# Overarm pin router



## reible (Sep 10, 2004)

Hi,

Some of you may have been reading the posting about the "bull nose help please" (http://www.routerforums.com/showthread.php?t=2072) where we talked about over arm pin routers to solve the method of routing. It just so happens that I saw one on ebay today (no it is not mine nor do I know the seller nor do I care if you buy this one) item number 6031039723.

So if you can't wait to see one check it out in the next couple of days (ends Jan 25, 2006).
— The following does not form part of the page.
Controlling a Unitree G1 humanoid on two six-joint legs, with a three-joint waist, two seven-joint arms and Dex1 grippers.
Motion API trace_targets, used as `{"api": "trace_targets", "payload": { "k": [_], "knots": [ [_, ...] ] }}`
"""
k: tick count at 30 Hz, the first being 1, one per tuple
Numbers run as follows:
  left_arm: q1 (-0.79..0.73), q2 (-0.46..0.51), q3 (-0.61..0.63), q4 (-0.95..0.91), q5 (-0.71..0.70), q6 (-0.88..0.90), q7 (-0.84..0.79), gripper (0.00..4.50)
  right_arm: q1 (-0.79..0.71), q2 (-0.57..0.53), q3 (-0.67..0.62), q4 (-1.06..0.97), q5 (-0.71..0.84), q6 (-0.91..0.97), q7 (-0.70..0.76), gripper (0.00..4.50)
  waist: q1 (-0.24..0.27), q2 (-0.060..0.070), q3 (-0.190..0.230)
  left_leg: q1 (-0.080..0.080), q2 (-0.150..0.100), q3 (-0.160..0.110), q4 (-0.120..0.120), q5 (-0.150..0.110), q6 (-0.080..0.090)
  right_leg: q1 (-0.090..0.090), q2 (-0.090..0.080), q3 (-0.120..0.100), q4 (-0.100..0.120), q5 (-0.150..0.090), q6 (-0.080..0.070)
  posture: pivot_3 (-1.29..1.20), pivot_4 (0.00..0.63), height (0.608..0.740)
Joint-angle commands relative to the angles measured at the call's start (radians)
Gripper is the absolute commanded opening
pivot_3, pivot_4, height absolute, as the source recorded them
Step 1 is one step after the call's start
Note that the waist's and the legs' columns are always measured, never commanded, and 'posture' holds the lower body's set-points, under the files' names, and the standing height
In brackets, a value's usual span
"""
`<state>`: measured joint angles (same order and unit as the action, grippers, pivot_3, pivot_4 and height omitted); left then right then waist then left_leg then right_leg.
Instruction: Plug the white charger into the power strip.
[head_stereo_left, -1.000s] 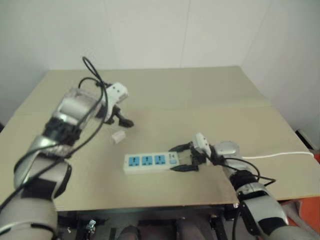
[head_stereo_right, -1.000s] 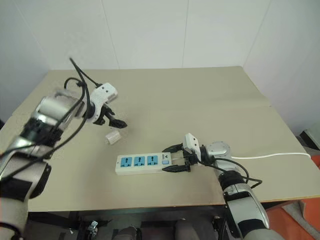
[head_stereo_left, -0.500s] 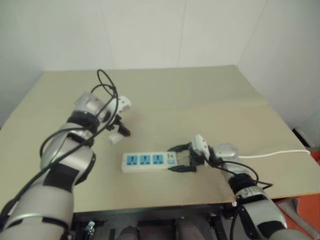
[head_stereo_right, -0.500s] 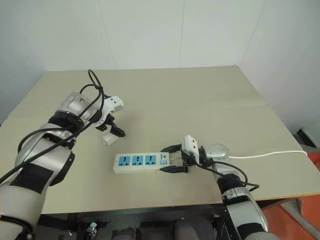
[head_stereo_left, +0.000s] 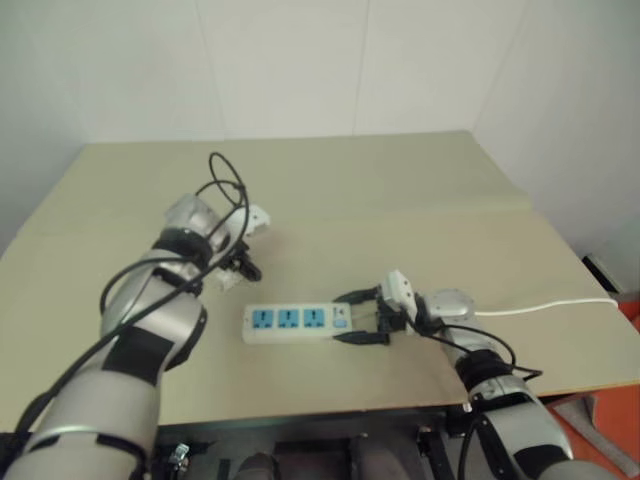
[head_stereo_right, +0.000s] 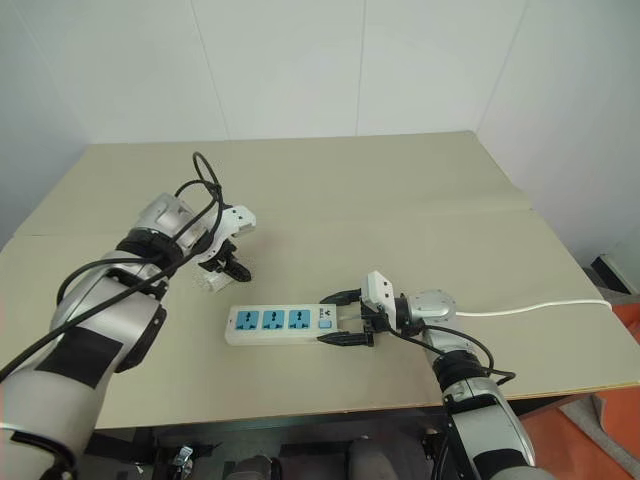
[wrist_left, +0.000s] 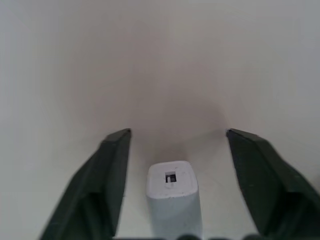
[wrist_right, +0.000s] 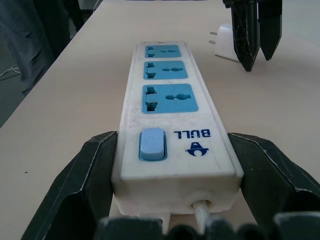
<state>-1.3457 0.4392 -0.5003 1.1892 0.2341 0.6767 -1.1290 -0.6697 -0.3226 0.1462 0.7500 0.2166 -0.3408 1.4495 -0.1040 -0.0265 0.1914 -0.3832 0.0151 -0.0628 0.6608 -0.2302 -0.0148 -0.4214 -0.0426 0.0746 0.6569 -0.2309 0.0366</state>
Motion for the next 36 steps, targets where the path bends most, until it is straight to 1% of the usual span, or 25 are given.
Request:
{"api": "trace_targets", "payload": {
  "k": [1,4,7,10,12,16,18,20,24,26,28,31,33,35,36],
  "knots": [
    [-0.025,0.002,0.019,0.001,0.023,-0.004,0.002,1.99,0.028,0.011,0.040,0.015,-0.059,0.013,-0.032,3.39,0.000,0.000,0.000,0.000,0.000,0.000,0.000,0.000,0.000,0.000,0.000,0.000,0.000,0.000,0.000,0.00,0.150,0.740],
    [-0.027,0.001,0.016,0.004,0.037,-0.014,-0.015,1.05,0.028,0.009,0.041,0.015,-0.061,0.012,-0.034,3.39,0.000,0.000,0.000,0.000,0.000,0.000,0.000,0.000,0.000,0.000,0.000,0.000,0.000,0.000,0.000,0.00,0.150,0.740],
    [-0.028,0.000,0.027,0.007,0.040,-0.014,-0.008,1.00,0.027,0.008,0.040,0.018,-0.061,0.010,-0.038,3.39,-0.001,0.000,0.000,0.000,0.000,0.000,0.000,0.000,0.000,0.000,0.000,0.000,0.000,0.000,0.000,0.00,0.150,0.740],
    [-0.032,0.002,0.048,-0.005,0.043,-0.046,0.043,1.00,0.026,0.006,0.040,0.019,-0.061,0.011,-0.041,3.39,-0.001,0.000,0.000,0.000,0.000,0.000,0.000,0.000,0.000,0.000,0.000,0.000,0.000,0.000,0.001,0.00,0.150,0.740],
    [-0.046,0.004,0.090,-0.024,0.021,-0.067,0.071,1.00,0.028,0.005,0.040,0.018,-0.060,0.010,-0.041,3.39,-0.001,0.000,0.000,0.000,0.000,0.000,0.000,0.000,0.000,0.000,0.000,0.000,0.000,0.000,0.000,0.00,0.150,0.740],
    [-0.066,0.015,0.236,-0.117,-0.072,-0.129,0.115,1.00,0.034,-0.001,0.039,0.013,-0.062,0.009,-0.044,3.39,0.000,-0.001,0.000,0.000,0.000,0.000,0.000,0.000,0.000,0.000,0.000,0.000,0.000,0.000,0.000,0.00,0.150,0.740],
    [0.012,0.025,0.366,-0.262,-0.190,-0.281,0.103,1.00,0.041,-0.004,0.038,0.002,-0.061,0.009,-0.045,3.39,0.000,-0.001,0.000,0.000,0.000,0.000,0.000,0.000,0.000,0.000,0.000,0.000,0.000,0.001,-0.001,0.00,0.150,0.740],
    [0.107,0.028,0.458,-0.438,-0.301,-0.335,0.041,1.00,0.048,-0.003,0.037,-0.011,-0.055,0.010,-0.046,3.39,0.000,-0.001,-0.001,0.000,0.001,0.000,0.000,0.000,0.000,0.000,0.000,0.000,0.000,0.003,-0.005,0.00,0.150,0.740],
    [0.354,0.018,0.562,-0.774,-0.522,-0.399,-0.129,1.00,0.054,0.000,0.046,-0.021,-0.057,0.006,-0.041,3.39,-0.003,0.001,-0.003,0.004,0.001,0.004,-0.002,0.000,0.000,0.000,-0.001,0.004,0.002,0.003,-0.006,0.00,0.150,0.740],
    [0.437,0.007,0.578,-0.869,-0.585,-0.377,-0.142,1.00,0.050,0.006,0.053,-0.022,-0.061,0.005,-0.045,3.39,-0.001,0.001,-0.003,0.005,0.001,0.004,-0.001,0.000,0.000,0.000,0.000,0.005,0.003,0.003,-0.005,0.00,0.150,0.740],
    [0.518,-0.032,0.601,-0.935,-0.637,-0.409,-0.116,1.00,0.047,0.012,0.057,-0.024,-0.066,0.010,-0.053,3.39,0.004,0.000,-0.004,0.005,0.001,0.004,0.000,0.000,0.000,0.001,-0.001,0.005,0.004,0.003,-0.005,0.00,0.150,0.740],
    [0.598,-0.049,0.593,-0.991,-0.687,-0.395,-0.138,1.00,0.046,0.021,0.063,-0.029,-0.066,0.012,-0.054,3.39,0.004,-0.002,-0.005,0.006,0.001,0.004,0.000,0.000,0.000,0.002,0.000,0.005,0.003,0.003,-0.005,0.00,0.150,0.740],
    [0.641,-0.051,0.573,-0.987,-0.714,-0.395,-0.192,1.00,0.048,0.030,0.069,-0.034,-0.067,0.013,-0.053,3.39,0.000,-0.002,-0.005,0.007,0.001,0.004,-0.001,0.000,0.000,0.002,0.000,0.006,0.002,0.003,-0.005,0.00,0.150,0.740],
    [0.659,-0.050,0.573,-0.946,-0.775,-0.365,-0.287,1.00,0.051,0.036,0.078,-0.042,-0.070,0.011,-0.052,3.39,-0.004,-0.002,-0.005,0.008,0.001,0.005,-0.002,0.000,0.000,0.002,0.001,0.007,0.002,0.003,-0.006,0.00,0.150,0.740],
    [0.668,-0.047,0.564,-0.914,-0.782,-0.384,-0.346,1.00,0.053,0.039,0.082,-0.050,-0.070,0.013,-0.052,3.39,-0.005,-0.002,-0.005,0.008,0.002,0.005,-0.002,0.000,0.000,0.002,0.001,0.007,0.002,0.003,-0.006,0.00,0.150,0.740]
  ]
}}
If anyone wants to discuss this feel free to post questions or comments here. You need not confind your posts to Jigs / Fixtures even if we are in that sub heading.....

Ed


----------



## template tom (Sep 18, 2004)

Thanks Ed
This was my impression of a Overhead router I first saw 20 years ago and it is good for those to have a look at what Ed has posted as you may will be surprised by the size of the router Type Overhead r4outer when you enter Ebay for a picture of the Beast. Not something the average router user would purchase.
Tom


----------



## reible (Sep 10, 2004)

Hi Tom,

It just happen that my overarm router table is about 20+ years old...... 

Just for the record the table portion is 30" wide, the depth is 18" and to the top of the vertical tube is 61" including the stand. The actual depth is the 18" plus a few inches, sorry I don't have that dimension.... The whole system including the router and stand will be in the area of 100 pounds.

I think this is about the same foot print as larger router tables except in the height...

Ed


----------